Uma Elizabeth Warren em tamanho real, de papelão, mãos na cintura e sorriso no rosto era a maior atração de um restaurante e karaokê em uma noite fria de segunda-feira em Washington. O cardápio de tacos mexicanos é tradicional no bairro de Columbia Heights, que concentra a maior comunidade latina da capital americana e onde o espanhol é tão ouvido nas ruas quanto o inglês. O que é pouco comum no restaurante é ver as mesas afastadas para um evento de campanha eleitoral.
“Eu vejo essa eleição como uma questão de vida ou morte”, disse Jonathan Jayes-Green, de 27 anos. Foi ele quem reuniu cerca de 40 latinos dispostos a fazer campanha pela senadora Warren. A orientação é que cada um sirva como um “embaixador” de Warren.
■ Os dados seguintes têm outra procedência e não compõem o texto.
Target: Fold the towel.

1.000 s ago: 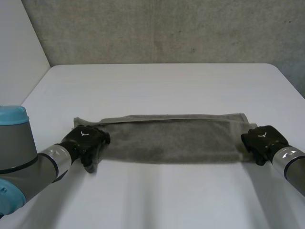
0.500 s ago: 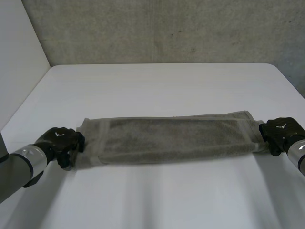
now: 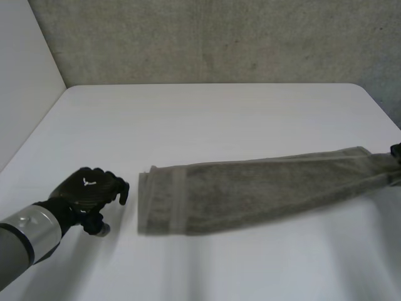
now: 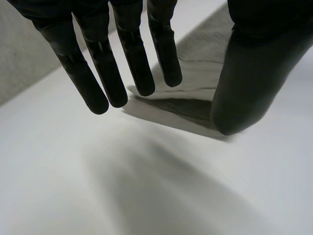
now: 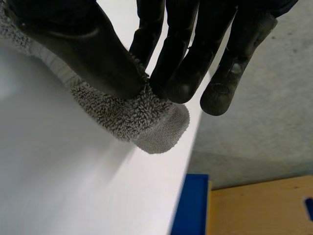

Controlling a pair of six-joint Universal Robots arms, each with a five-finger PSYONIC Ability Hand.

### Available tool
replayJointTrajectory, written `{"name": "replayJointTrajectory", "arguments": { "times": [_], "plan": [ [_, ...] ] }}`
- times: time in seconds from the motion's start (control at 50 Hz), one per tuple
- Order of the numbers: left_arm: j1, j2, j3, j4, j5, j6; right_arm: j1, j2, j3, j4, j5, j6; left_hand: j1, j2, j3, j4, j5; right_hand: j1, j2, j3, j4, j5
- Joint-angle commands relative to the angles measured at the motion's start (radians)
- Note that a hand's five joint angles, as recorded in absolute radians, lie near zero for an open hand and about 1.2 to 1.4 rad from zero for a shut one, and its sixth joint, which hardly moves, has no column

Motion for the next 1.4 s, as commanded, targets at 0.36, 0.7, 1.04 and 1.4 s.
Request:
{"name": "replayJointTrajectory", "arguments": {
  "times": [0.36, 0.7, 1.04, 1.4],
  "plan": [
    [-0.042, -0.077, 0.203, 0.03, 0.009, -0.24, 1.029, 0.138, -0.269, 0.076, 0.052, 0.174, -0.173, -0.171, -0.176, -0.173, -0.346, -0.236, -0.238, -0.26, -0.266, -0.267],
    [-0.195, -0.219, 0.214, 0.06, 0.009, -0.251, 0.711, -0.015, -0.003, 0.076, 0.175, 0.227, -0.232, -0.23, -0.234, -0.232, -0.404, -1.131, -1.132, -1.155, -1.16, -1.161],
    [-0.303, -0.272, 0.237, 0.134, -0.065, -0.249, 0.522, 0.007, 0.13, 0.005, 0.044, 0.275, -0.232, -0.23, -0.234, -0.232, -0.404, -0.125, -0.126, -0.149, -0.155, -0.156],
    [-0.303, -0.241, 0.217, 0.134, -0.066, -0.251, 0.558, -0.007, 0.13, 0.018, 0.024, 0.518, -0.235, -0.233, -0.237, -0.235, -0.407, -0.696, -0.697, -0.72, -0.725, -0.726]
  ]
}}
As projeções indicam que os latinos serão a minoria com maior representação entre os eleitores aptos a votar em 2020 (13%), superando os negros. Não só o número de latinos tem crescido pela mudança na demografia nos EUA, como a participação de eleitores latinos nas urnas tem aumentado. Entre os que podem votar, 40% foram às urnas na última eleição de meio de mandato, em 2018. A eleição legislativa anterior, em 2014, teve presença de 27% dos latinos aptos a votar. O crescimento superou o aumento da participação de brancos e negros.
“Os eleitores latinos e asiáticos costumam ser menos contatados pelas campanhas. Por quê? Uma resposta preguiçosa é que esses eleitores frequentemente falam outras línguas que não o inglês. As campanhas precisam recrutá-los”, afirma Ricardo Ramírez, professor de ciência política e especialista em raça e etnia na Universidade de Notre Dame, em Indiana. “A comunidade latina responde com uma alta taxa de participação, quando é contatada”, afirma.
Segundo Ramírez, uma das razões que explica a tendência das campanhas de não buscar essa parcela da comunidade é o fato de não haver partidarismo claro entre os latinos. “Então as campanhas têm menos certeza sobre o que estão mobilizando, preferem seguir os padrões partidários”, afirma.
Eleição de Trump mudou a abordagem das campanhas aos latinos
Para 2020, o cenário tem se alterado. Luís Aguilar é mexicano e mora nos EUA há 20 anos. Como diretor estadual da associação CASA em Virgínia, que trabalha com imigrantes latinos, ele lida com a comunidade local no dia a dia. Segundo ele, os esforços das campanhas eleitorais para alcançar essa parte da sociedade americana estão “completamente diferentes” depois da eleição de Trump.
“Bernie Sanders e Elizabeth Warren estão especificamente tendo esse público como alvo na preparação para as primárias. Antes de 2016, os candidatos só buscavam os latinos bem depois das primárias”, afirmou. “O voto se tornou uma ferramenta forte para a comunidade latina. Os ataques feitos pelo governo Trump estimulam a comunidade. Já havia um crescimento da presença nos EUA pela demografia, mas agora há a vontade de se tornar um bloco.”
Jonathan Green faz parte dos jovens que receberam o DACA, o programa criado na época do governo Barack Obama para regularizar temporariamente imigrantes em situação ilegal que chegaram aos EUA ainda menores de idade. Mas, segundo o panamenho, a política de imigração de Trump pode mudar seu destino nos EUA. “Estou vendo o que esse governo fez nas nossas comunidades. Nossos sistemas e nossas leis colocaram pessoas como eu e minha família em risco”, afirmou.
A campanha da senadora democrata não é a única de olho nos latinos. Bernie Sanders, também democrata, e a campanha de reeleição de Donald Trump têm investido nessa parcela da comunidade americana. No caso de Sanders, a campanha é a que mais arrecadou verba da comunidade latina entre os democratas. Já os “Latinos for Trump” têm trabalhado em campanhas nos Estados considerados pêndulo, ou seja, que podem oscilar entre maioria democrata ou republicana na eleição de 2020, como Nevada e Flórida.
A retórica anti-imigração atual faz com que a comunidade latina se energize nas campanhas contrárias ao presidente. Um levantamento da organização Equis Labs mostra que mais de dois terços dos latinos em 10 de 11 Estados pesquisados afirmaram que pretendem votar em um democrata. Uma pesquisa conduzida pelo instituto Pew Research aponta que mais de 50% dos consultados concordam que se tornou mais difícil ser um latino nos EUA nos anos recentes.